**What needs to be done**
Go through the entries below and copy each line containing the word "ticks".
▬▬▬▬▬▬▬▬▬▬
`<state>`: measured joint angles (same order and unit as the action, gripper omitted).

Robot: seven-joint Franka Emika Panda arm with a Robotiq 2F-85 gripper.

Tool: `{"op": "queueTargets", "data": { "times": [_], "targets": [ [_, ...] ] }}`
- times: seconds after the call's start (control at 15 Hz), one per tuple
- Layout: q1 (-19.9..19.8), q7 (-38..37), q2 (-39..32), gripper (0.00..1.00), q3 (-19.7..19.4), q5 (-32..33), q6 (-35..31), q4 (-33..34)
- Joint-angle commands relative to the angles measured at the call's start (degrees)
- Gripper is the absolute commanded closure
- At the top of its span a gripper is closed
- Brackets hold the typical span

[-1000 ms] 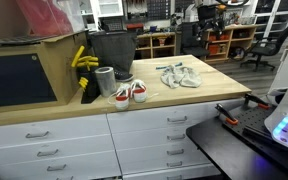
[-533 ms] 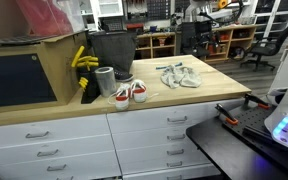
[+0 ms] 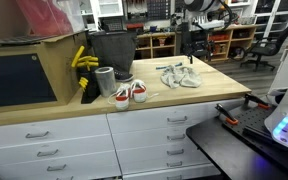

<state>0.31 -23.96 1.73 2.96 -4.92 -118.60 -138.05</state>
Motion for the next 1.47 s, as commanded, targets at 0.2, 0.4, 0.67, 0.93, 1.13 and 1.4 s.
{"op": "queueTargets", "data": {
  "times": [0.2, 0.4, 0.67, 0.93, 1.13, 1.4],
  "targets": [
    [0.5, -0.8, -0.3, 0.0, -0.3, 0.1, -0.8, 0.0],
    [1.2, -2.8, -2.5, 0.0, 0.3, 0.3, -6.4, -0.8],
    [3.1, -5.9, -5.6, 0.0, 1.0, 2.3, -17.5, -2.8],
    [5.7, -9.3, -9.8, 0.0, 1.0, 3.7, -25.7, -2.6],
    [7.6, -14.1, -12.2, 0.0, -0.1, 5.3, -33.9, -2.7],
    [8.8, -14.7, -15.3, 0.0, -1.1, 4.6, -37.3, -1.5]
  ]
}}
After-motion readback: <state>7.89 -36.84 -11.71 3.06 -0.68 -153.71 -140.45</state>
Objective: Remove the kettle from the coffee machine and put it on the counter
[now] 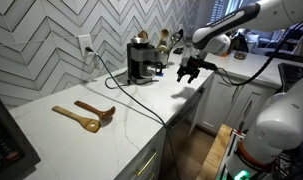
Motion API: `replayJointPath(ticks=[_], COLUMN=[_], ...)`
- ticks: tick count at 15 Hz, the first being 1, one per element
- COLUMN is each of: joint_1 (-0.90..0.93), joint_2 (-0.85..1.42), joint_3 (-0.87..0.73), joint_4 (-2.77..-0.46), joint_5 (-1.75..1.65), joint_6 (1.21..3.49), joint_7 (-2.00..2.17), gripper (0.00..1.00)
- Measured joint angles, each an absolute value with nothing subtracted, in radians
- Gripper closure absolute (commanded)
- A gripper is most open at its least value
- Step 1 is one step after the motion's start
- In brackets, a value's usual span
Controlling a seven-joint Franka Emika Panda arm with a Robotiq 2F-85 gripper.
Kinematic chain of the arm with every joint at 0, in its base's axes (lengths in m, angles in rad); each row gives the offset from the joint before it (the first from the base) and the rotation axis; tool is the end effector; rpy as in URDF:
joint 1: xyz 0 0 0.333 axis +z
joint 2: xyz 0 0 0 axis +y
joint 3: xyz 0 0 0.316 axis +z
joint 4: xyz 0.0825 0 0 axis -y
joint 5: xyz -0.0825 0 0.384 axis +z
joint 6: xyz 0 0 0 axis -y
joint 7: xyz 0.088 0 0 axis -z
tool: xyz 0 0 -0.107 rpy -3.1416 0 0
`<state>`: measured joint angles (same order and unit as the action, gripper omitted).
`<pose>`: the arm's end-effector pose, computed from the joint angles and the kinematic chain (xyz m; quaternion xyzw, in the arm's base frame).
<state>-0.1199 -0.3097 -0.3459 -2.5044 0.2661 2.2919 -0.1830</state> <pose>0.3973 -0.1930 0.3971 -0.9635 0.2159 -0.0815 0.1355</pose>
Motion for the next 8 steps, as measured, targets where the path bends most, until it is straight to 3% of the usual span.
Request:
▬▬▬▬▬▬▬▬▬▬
**Written response**
Motion API: `replayJointPath(ticks=[_], COLUMN=[_], ...)`
- ticks: tick count at 15 Hz, the first being 1, one per element

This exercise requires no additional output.